Okay here goes.
Short Description: After Farm Maintenance operations, RDSH instant clones occasionally fail their first user authentication challenge, drop all AppStack attachments, and report "Virtualization is Disabled."
RDSH Image: Server 2016
We have several Horizon RDSH Farms, each of which has multiple instant clone hosts, all of which are based on a single Server 2016 master image. Each Farm's clones live in their own OU, and various appstack assignments are made to each OU. We perform weekly Farm Maintenance operations to recover/reset the RDSH hosts to prevent configuration drift, and Farm Maintenance operations for patch updates.
After these Farm Maintenance operations, we often get users complaining of receiving "Virtualization is Disabled" messages at their Horizon Client. When we look at all the RDSH clones in AppVolumes (Directory -> Computers), we will find random RDSH hosts with 0 appstack attachments, while the other healthy clones have the expected number of appstack attachments. There isn't a pattern to which clones this happens on. Could be one or more clones in one or more farms. It changes each time.

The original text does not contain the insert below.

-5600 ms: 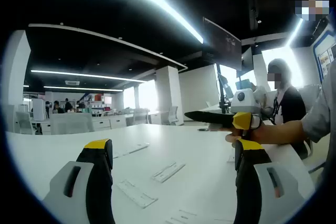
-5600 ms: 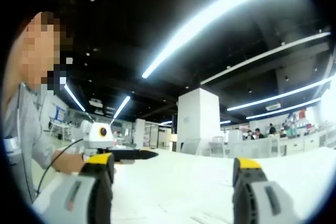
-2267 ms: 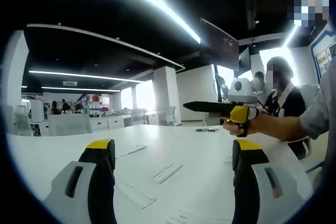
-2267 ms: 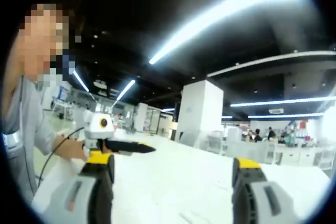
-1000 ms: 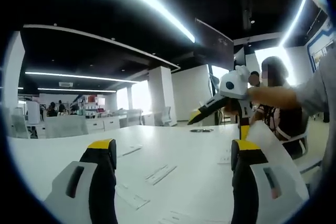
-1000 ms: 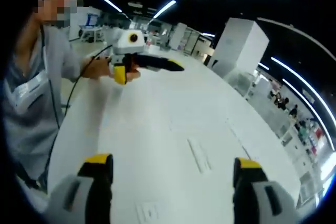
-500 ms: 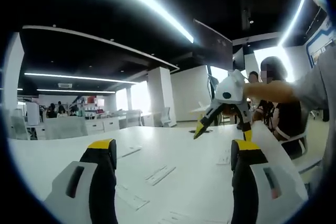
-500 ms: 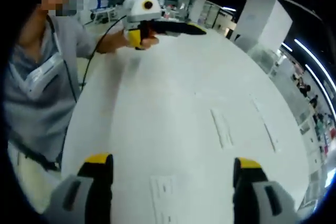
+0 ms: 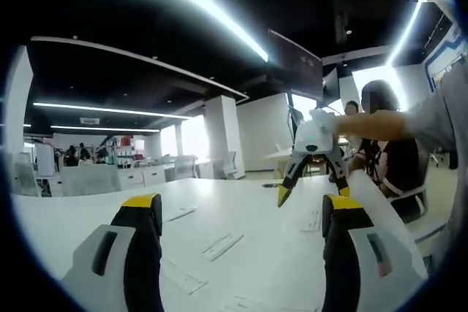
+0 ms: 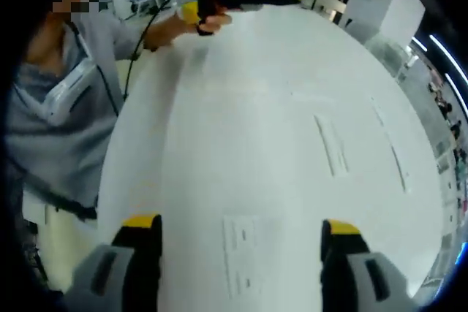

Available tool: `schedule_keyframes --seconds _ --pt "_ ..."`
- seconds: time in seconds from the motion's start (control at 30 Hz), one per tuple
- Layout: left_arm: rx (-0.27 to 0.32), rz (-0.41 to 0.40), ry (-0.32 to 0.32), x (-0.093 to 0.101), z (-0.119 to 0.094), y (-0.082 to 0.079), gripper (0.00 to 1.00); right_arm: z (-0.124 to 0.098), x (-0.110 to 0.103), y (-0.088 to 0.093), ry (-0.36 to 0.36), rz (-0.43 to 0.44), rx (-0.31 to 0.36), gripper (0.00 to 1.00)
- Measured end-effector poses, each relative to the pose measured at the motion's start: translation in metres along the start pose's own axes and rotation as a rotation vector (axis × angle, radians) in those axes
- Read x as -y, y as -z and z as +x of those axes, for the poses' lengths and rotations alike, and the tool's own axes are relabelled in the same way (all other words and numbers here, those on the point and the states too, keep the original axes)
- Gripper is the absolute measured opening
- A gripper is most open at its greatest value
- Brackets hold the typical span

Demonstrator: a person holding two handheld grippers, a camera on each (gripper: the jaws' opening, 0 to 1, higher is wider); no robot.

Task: Locate the socket holder cover, grip the socket holder cover, clip it into the socket holder slot.

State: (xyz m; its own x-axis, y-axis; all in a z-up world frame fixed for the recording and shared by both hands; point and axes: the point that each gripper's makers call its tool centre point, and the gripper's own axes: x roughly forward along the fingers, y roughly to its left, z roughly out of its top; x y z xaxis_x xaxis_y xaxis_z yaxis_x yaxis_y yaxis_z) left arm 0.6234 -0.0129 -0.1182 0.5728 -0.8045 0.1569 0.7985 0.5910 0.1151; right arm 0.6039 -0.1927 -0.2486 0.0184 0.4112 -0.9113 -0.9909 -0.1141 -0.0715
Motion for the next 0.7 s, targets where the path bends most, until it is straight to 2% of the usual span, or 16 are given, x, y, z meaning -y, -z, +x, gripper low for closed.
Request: schedule_keyframes --seconds 0.33,0.47,0.7 --pt "0.003 -0.006 0.010 0.003 0.000 -0.001 0.89 0.001 -0.006 0.015 -0.045 0.008 -0.099 0.80" --pt "0.002 -0.004 0.012 0.004 0.000 -0.002 0.89 0.002 -0.001 0.027 -0.040 0.003 -0.162 0.74" --pt "-0.002 -0.007 0.015 0.004 0.001 0.000 0.89 0.007 -0.002 0.038 -0.064 0.010 -0.202 0.67"
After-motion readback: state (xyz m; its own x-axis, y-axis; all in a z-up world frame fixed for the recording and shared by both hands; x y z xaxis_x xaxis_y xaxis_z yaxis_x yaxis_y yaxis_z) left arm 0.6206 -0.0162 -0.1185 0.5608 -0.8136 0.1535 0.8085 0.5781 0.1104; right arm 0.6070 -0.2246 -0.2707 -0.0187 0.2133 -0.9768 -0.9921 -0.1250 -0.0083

The failing clones typically come up healthy with all stacks attached immediately after the maintenance operations. We know this because we check. Inspection of agent/manager logs tells us this that, when this happens, it generally happens at the moment of a user login... usually the first user login after farm maintenance for the clones that are going to fall down.
We have disabled agent cookies in the AppVolumes database.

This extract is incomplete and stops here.